Sgurr Dubh Mor, Sgurr Dubh a Da Bhienn and Sgurr nan Eag are the three most southerly major peaks although the ridge extents to Gars-bhienn (895m) where a proper traverse should begin but seldon does!
These peaks are best tackled from the Glen Brittle campsite - a popular access route is via the footpath from the campsite to Coire a Ghrunnda.
The Way Up
Find your way into Coire a Ghrunnda and scamble up the west side to the Lochain - this could take some time but the scrambling is easy and can be tackled in the wet (with care!). From the lochan you are aiming for one of the cols on the ridge - <Bealach a Garbh-choire is best!!> if you can see the ridge then just go for it, but in cloud/fog you'll have to try following a bearing on your compass which may be unreliable due to the magnetic properties of the rock - anyway, the only way is up and at some point you'll fin that the only way is down - straight down! You have found the ridge.
It's a very good idea to pick out features of where you are because you'll probably want to descend a known route back to the Lochain later in the day.
The ridge is quite complex here so good mapreading.routefinding skills will be required in poor visibility in order to correctly and safely locate and ascent sgurr Dubh Mor in particular - it's fairly easy to reach the summit of Sgurr Dubh an Da Bhienn if you arrived at Bealach a Garbh-choire and similarly in the opposite direction there is nowhere else to go other than over Sgurr nan Eag. (except the edge).

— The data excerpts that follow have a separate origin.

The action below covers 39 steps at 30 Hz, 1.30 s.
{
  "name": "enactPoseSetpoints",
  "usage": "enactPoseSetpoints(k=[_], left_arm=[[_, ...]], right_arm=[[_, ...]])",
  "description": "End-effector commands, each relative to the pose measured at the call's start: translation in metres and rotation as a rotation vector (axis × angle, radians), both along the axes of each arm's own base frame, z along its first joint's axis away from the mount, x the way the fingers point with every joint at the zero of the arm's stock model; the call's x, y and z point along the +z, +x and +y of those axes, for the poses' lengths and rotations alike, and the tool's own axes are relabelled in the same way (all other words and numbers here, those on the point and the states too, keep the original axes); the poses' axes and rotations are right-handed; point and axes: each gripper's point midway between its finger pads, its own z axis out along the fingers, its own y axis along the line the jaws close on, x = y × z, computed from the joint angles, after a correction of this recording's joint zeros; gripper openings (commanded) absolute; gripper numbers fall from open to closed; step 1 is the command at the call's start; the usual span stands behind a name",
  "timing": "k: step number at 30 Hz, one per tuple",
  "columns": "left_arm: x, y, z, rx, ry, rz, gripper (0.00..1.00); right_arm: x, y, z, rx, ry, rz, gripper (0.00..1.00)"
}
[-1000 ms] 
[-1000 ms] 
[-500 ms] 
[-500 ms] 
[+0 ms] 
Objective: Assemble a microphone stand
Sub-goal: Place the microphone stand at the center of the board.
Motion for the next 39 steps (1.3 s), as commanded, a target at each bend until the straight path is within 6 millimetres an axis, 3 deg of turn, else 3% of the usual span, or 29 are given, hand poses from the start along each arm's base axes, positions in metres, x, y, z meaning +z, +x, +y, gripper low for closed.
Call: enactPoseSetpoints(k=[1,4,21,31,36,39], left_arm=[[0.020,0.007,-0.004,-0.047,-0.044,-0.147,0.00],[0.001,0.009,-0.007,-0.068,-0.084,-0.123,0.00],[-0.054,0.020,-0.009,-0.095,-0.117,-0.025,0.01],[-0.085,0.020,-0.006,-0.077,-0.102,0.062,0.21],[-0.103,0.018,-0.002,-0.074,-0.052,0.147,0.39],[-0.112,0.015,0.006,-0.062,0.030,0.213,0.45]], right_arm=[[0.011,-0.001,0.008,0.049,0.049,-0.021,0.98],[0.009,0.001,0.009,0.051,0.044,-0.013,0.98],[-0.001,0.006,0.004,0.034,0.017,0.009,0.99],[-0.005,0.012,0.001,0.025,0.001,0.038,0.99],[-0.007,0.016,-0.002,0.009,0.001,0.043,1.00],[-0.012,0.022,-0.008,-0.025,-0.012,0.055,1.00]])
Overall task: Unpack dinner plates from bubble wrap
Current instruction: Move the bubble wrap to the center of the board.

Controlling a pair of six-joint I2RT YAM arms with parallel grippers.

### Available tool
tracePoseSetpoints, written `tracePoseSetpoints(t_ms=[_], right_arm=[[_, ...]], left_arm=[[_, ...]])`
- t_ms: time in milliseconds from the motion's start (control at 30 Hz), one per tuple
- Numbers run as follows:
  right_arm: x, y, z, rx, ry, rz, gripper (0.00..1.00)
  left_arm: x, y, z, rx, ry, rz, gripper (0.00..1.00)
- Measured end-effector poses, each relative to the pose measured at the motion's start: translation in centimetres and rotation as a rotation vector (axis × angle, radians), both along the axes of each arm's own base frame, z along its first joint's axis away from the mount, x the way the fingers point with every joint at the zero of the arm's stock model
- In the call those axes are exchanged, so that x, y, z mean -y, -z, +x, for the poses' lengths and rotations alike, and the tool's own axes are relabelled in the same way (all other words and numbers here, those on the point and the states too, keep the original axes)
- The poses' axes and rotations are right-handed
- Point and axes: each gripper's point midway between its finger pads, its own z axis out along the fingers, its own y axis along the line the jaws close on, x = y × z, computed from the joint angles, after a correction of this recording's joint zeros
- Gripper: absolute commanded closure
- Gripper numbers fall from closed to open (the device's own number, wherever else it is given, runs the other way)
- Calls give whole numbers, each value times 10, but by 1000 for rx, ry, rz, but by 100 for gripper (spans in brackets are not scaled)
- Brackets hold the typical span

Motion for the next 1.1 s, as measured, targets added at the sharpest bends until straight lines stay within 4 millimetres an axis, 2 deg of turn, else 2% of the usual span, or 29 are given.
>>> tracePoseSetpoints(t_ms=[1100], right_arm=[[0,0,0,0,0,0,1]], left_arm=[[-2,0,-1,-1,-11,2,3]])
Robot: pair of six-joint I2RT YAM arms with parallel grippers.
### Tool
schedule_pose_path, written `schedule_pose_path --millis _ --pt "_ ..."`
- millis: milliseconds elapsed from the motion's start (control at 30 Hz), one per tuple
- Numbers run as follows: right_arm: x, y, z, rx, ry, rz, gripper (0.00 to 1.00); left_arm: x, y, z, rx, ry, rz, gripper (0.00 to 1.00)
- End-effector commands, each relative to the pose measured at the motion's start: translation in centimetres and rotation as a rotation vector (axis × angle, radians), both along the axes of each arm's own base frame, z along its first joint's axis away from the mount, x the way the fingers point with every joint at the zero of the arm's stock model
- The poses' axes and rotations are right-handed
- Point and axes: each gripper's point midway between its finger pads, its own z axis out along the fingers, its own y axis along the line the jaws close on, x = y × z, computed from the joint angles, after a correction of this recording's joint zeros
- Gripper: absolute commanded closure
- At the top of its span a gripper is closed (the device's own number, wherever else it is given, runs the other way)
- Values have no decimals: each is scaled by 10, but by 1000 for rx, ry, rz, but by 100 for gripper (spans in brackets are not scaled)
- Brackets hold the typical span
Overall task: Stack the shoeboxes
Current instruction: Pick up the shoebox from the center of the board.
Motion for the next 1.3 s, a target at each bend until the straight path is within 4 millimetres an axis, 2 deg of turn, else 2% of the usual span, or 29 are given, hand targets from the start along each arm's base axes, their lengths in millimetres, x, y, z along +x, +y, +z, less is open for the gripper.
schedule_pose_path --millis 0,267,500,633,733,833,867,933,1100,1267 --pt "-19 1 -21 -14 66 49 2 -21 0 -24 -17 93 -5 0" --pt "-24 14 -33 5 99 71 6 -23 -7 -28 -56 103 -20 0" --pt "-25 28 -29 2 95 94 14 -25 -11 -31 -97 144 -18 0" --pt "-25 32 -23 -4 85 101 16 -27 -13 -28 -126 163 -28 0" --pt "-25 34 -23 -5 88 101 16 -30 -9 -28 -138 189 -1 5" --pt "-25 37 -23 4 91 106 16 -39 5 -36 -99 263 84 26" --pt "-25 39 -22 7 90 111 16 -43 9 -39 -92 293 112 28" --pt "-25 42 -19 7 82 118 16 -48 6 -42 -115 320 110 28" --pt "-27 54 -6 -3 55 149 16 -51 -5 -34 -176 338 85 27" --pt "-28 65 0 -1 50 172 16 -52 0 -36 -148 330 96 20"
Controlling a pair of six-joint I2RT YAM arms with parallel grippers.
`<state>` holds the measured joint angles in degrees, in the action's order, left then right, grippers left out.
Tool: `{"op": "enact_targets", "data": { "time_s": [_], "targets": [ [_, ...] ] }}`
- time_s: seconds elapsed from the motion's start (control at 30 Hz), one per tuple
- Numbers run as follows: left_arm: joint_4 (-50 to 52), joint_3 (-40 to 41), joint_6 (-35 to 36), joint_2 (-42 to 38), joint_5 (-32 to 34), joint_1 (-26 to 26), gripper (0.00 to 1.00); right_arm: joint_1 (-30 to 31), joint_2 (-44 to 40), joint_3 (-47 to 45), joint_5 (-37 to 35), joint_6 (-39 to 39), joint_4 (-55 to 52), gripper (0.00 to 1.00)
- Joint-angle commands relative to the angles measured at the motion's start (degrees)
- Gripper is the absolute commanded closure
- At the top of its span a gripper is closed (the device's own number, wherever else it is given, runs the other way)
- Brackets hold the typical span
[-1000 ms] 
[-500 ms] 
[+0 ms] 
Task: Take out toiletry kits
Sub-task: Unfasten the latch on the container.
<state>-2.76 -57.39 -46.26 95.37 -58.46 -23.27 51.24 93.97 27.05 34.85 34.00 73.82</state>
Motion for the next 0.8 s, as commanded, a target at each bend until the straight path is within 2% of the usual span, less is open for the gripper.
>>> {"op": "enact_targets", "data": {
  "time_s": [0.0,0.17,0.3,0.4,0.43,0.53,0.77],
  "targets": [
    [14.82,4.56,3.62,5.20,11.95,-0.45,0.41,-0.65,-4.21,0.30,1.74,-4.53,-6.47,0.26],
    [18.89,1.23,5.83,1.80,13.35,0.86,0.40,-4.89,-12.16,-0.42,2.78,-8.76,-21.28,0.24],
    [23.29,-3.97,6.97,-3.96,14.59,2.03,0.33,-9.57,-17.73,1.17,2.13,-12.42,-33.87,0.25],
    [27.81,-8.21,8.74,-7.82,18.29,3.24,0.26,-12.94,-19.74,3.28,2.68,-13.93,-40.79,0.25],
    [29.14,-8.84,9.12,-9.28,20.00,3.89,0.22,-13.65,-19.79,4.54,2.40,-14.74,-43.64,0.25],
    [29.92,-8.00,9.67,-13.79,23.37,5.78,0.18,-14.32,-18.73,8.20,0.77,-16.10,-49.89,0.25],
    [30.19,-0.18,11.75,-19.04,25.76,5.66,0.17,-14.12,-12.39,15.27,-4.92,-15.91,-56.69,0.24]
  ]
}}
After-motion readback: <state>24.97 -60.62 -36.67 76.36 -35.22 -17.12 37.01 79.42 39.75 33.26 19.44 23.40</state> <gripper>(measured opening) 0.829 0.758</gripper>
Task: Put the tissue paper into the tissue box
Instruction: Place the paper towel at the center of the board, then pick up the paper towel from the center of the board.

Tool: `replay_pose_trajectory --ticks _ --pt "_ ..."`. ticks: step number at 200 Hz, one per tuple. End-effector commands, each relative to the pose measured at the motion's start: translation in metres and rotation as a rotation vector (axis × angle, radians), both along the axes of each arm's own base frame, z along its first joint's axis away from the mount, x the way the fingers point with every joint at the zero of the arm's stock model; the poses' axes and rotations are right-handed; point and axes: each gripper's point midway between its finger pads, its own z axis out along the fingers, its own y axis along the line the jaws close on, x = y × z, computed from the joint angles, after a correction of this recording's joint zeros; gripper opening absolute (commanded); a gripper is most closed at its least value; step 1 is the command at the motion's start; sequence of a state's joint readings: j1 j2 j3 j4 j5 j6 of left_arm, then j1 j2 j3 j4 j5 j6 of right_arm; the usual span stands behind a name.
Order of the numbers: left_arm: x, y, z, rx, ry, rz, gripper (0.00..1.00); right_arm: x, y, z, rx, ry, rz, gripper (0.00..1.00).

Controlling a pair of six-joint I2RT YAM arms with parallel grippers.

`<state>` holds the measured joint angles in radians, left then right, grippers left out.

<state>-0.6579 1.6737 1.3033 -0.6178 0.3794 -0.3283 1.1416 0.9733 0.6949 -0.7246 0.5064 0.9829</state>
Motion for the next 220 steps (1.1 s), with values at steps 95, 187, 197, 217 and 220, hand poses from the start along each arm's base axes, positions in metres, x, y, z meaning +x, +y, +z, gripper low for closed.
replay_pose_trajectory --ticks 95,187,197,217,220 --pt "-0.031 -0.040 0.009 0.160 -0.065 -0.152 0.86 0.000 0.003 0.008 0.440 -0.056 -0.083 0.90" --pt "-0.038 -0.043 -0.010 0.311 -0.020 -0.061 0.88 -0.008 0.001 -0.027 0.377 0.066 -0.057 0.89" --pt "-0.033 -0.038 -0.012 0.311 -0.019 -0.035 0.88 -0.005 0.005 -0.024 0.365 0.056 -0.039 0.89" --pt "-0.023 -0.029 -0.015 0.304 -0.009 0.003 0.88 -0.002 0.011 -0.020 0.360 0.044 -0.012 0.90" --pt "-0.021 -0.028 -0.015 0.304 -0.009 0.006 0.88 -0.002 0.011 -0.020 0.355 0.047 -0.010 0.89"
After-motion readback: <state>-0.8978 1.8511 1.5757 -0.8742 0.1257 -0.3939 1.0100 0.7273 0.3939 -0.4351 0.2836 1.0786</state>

In typical Cuillin style the ridge here is spectacularly share but can be traversed most easily a few feet beneath the crest! if you get good weather then this will be an incredibly memorable day - an excellent introduction to the Cuillin!
Get back to the bealach where you joined the ridge and scrabble back down and round to the west side of the Lochain. Moving across to the west wall of the corrie and down a bit you might be lucky enough to spot a ledge runnig arround the side of the corrie - it traverses the cliffs at a constant level and is the best way up & down! (It's just easier to see on the way down.). Follow this to the end of the corrie, being careful not to fall off the edge, then descent the path to the corrie bowl before walking back to Glen Brittle.
Navigation & Weather
This section of the ridge is accessible in all weathers though not neccessarily pleasant or forgiving - if you're confident, capable and good at routefinding, go for it, otherwise the pub beckons!
As ever, this is a serious outing in the winter - it's possible that you'd need ice-climbing skills simply to reach the ridge in the colder winters!
As mentioned several times, routfinding can be hard enough in good conditions when the terrain is as complex as the Cuillin - this is no exception and in mist and fog it is incredibly difficult but with care and attention a skilled routefinder should not have too much trouble.